自分の目の前に当たり前のようにあることに、疑う姿勢を持てるだろうか。
常識を疑え、という言葉があるけれど、言うは易し、行うは難し。
少し変わっているけれど名作だよ、という評判を以前から軽くは耳にしていた翻訳物の推理小説、『時の娘』。
安楽椅子探偵というのは、椅子に座ったまま事件を解決する探偵のことで、そういう推理小説のひとつの様式がある。この作品では安楽椅子に深々と座り込む探偵ではなく、いっときの入院を余儀なくされた警部が寝台の上で殺人事件の謎を解く。
そう、殺人事件、なのである。推理小説の王道。椅子が寝台に置き換わったくらいで《少し変わっている》とは言えないはず……と思ったら、変わっている部分は探偵ではなかった。
この作品では、殺人事件と言っても現在の事件が扱われるわけではない。薔薇戦争の頃に起こった英国の歴史上の残虐な事件とされる、リチャード三世による殺人に関する謎を、文献調査を頼りに解いていく、というもの。

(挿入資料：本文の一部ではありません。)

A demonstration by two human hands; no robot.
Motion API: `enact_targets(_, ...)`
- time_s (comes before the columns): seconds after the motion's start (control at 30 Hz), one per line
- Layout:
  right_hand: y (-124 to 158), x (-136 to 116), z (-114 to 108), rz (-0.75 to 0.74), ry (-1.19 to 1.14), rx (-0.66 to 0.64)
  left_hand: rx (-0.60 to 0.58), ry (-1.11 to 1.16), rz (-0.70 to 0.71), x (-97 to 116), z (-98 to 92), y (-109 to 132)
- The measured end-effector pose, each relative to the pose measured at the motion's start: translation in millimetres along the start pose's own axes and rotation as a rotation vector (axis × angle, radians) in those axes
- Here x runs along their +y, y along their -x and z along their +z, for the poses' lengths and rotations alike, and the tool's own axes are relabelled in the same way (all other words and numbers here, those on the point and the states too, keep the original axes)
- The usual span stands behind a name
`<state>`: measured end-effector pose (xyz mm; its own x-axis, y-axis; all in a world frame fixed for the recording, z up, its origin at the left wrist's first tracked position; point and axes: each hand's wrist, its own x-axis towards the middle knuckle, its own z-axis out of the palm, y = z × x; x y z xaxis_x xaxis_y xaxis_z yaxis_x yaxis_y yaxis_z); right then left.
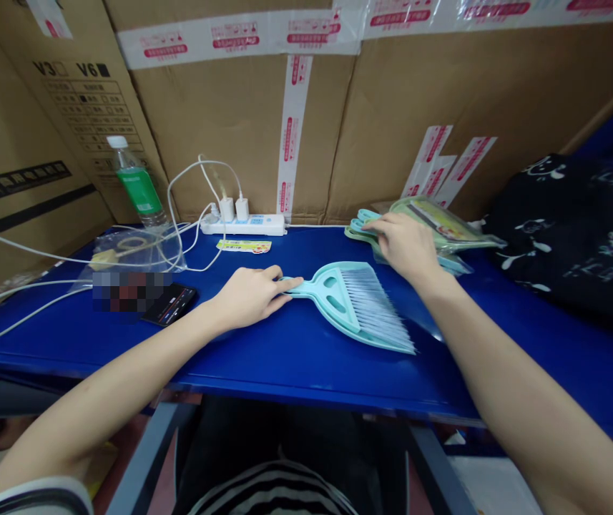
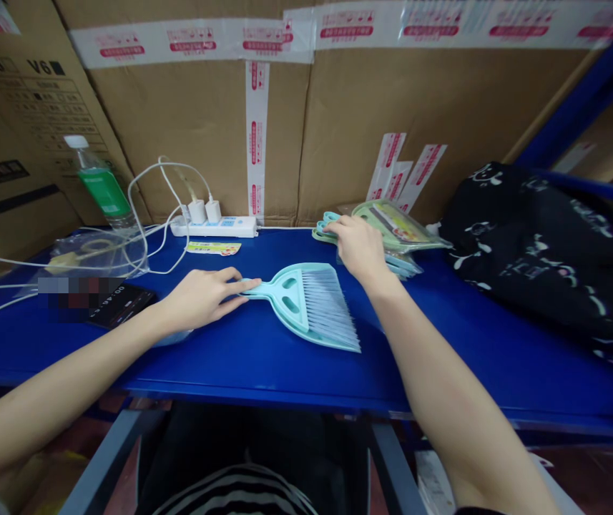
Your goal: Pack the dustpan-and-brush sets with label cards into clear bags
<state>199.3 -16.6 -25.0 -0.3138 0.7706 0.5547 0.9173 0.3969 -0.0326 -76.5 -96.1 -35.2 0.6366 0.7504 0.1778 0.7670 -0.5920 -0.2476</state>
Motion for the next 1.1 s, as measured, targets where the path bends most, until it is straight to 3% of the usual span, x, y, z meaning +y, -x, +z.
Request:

《歴史的な》《殺人事件を》《解決する》……教科書に載っているような歴史的事実を、解決するとはどういうことか。
読み始めて少ししたあたりで、リチャード三世って誰だっけ、高校の世界史で触れたような気もする……という程度の歴史音痴の人間が楽しめるのだろうか、という心配が頭をよぎった。こんなたくさんの人名なんて覚えられないよ……なんとか候とかほにゃらら伯とか、名前と称号と混在して書かれるとわからん……あれ、これ誰だっけ?……これは同一人物かな?……など、もどかしい気持ちになったのも、事実。

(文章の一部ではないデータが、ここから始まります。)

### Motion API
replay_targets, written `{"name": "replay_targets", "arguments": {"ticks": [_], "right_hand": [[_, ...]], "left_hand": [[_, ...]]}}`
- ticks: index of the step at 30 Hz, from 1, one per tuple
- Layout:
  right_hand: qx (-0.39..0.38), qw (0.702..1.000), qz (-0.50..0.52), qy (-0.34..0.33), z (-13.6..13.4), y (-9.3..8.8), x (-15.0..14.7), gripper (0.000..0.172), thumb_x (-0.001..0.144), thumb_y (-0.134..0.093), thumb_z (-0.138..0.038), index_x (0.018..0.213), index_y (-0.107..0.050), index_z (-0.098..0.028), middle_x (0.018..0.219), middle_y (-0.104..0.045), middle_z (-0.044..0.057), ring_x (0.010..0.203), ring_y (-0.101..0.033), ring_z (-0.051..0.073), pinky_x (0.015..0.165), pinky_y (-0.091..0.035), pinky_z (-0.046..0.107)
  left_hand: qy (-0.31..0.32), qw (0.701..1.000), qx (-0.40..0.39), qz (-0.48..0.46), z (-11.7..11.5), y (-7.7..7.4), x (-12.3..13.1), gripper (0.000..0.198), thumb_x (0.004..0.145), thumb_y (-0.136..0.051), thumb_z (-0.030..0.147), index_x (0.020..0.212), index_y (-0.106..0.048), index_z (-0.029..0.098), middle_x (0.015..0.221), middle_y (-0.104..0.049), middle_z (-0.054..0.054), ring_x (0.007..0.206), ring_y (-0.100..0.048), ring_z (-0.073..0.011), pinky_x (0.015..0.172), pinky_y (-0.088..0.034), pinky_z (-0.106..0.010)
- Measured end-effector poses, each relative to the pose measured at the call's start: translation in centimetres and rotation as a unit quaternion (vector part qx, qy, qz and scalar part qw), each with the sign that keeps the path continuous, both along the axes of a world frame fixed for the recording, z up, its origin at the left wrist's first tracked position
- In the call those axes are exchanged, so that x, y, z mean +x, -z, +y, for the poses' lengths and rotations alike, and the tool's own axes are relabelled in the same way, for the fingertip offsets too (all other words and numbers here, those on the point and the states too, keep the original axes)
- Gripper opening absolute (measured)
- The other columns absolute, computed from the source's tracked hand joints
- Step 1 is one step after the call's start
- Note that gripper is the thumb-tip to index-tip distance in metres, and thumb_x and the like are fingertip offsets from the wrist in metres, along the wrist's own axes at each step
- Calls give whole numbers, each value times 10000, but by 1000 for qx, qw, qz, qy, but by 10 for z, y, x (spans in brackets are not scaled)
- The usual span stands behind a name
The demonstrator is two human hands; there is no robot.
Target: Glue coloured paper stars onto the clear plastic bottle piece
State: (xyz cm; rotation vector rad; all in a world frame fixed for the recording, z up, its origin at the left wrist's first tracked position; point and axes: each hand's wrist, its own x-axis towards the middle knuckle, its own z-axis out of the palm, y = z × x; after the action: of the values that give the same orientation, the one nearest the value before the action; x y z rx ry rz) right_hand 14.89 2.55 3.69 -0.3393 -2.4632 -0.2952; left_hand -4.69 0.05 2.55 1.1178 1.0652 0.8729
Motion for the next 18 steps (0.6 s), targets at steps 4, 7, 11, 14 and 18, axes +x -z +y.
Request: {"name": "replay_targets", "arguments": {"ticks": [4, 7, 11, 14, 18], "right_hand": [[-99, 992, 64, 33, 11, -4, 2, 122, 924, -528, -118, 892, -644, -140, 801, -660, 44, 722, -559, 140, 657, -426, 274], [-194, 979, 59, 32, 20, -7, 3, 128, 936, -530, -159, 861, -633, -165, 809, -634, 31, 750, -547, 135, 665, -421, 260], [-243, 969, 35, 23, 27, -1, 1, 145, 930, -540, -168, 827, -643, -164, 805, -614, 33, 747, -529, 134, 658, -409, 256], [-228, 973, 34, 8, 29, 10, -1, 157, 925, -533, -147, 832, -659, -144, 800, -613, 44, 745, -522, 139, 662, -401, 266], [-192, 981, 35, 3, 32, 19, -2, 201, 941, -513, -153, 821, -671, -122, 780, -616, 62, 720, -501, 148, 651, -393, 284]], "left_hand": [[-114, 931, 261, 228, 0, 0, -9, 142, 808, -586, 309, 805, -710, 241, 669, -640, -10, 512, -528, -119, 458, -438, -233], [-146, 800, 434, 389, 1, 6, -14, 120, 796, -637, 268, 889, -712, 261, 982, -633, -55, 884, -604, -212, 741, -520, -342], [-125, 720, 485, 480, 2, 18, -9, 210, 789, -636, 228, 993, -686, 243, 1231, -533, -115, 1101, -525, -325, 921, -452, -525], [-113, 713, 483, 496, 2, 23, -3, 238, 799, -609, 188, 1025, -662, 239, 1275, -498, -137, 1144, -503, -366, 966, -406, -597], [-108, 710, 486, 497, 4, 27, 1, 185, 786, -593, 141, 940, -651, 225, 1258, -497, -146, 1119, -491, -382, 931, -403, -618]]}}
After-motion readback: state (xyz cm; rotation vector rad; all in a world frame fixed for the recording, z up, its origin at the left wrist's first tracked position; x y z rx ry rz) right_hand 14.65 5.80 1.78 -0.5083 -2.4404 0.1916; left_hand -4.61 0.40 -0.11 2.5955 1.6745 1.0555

でも、愉快さに溢れながら交わされる会話の流れにのって、主題である殺人事件の謎を解いていく過程は、まさに推理小説だった。読み進めながら、歴史を作り上げるのは勝者という立場の人たち、権力者なのだという事実を再確認させられ、その敗者とされた人に被せられた汚名がどんなものであったのか、リチャード三世に汚名を着せた真犯人は誰か、ということが少しずつ明らかにされていく。
もちろん、この小説に書かれていることが事実かどうかもわからない。
事実とは、なんだろう。
真実とは、なんだろう。
外から見えない心の中を明らかにするというわけでもなく、実際に起こったことを明らかにすることすらも、こんなにも難しい。

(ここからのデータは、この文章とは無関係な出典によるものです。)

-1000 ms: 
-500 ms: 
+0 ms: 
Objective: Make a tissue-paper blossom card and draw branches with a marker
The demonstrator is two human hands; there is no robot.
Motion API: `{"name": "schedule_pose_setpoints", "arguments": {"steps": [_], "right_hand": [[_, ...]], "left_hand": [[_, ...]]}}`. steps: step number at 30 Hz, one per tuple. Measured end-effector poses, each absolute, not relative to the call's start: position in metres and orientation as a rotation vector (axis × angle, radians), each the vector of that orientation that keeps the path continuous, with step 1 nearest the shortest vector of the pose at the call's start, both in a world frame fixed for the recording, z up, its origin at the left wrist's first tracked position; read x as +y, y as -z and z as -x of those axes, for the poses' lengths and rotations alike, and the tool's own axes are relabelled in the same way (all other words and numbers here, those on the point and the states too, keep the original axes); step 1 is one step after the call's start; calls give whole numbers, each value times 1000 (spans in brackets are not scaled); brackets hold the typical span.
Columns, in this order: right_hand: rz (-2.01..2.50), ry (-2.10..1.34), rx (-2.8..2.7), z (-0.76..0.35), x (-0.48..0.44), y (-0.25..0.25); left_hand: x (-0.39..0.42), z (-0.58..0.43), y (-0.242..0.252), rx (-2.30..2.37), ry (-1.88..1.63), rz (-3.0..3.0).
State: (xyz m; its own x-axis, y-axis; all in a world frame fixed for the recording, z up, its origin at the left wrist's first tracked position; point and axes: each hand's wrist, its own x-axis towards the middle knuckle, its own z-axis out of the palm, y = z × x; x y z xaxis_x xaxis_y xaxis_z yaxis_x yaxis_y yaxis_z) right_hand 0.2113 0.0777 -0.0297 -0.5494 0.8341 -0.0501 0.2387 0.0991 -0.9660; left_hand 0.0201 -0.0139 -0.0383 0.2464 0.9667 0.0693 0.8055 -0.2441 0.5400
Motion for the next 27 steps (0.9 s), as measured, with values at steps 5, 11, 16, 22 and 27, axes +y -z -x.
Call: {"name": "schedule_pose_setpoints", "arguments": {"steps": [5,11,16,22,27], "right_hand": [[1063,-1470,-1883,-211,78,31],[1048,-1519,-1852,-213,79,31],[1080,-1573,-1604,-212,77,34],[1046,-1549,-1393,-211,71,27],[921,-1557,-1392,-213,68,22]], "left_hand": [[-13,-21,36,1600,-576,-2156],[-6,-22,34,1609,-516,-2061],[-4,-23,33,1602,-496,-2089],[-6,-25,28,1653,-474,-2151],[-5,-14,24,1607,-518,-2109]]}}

いくつかの事実がある。それをどのように結びつけるかで、真実の形も変わるのかもしれない。
真実とは実は、説得する、納得する、という行為で作られる、ふんわりとした柔らかいものなのかもしれない。
読んでいる途中で、《真実》という言葉のかちっとした印象が歪んで溶けていくようで心がざわつきもしたけれど、途中からは、歴史の謎を追うことを推理小説作家が書いたらこんなに面白く表現できるんですよ、ということを楽しむことができた。
そう、まずは楽しめれば、いいではないか。楽しめる作品だということは、少なくとも自分にとっての真実なのだ……と安易に《真実》を語ってみる。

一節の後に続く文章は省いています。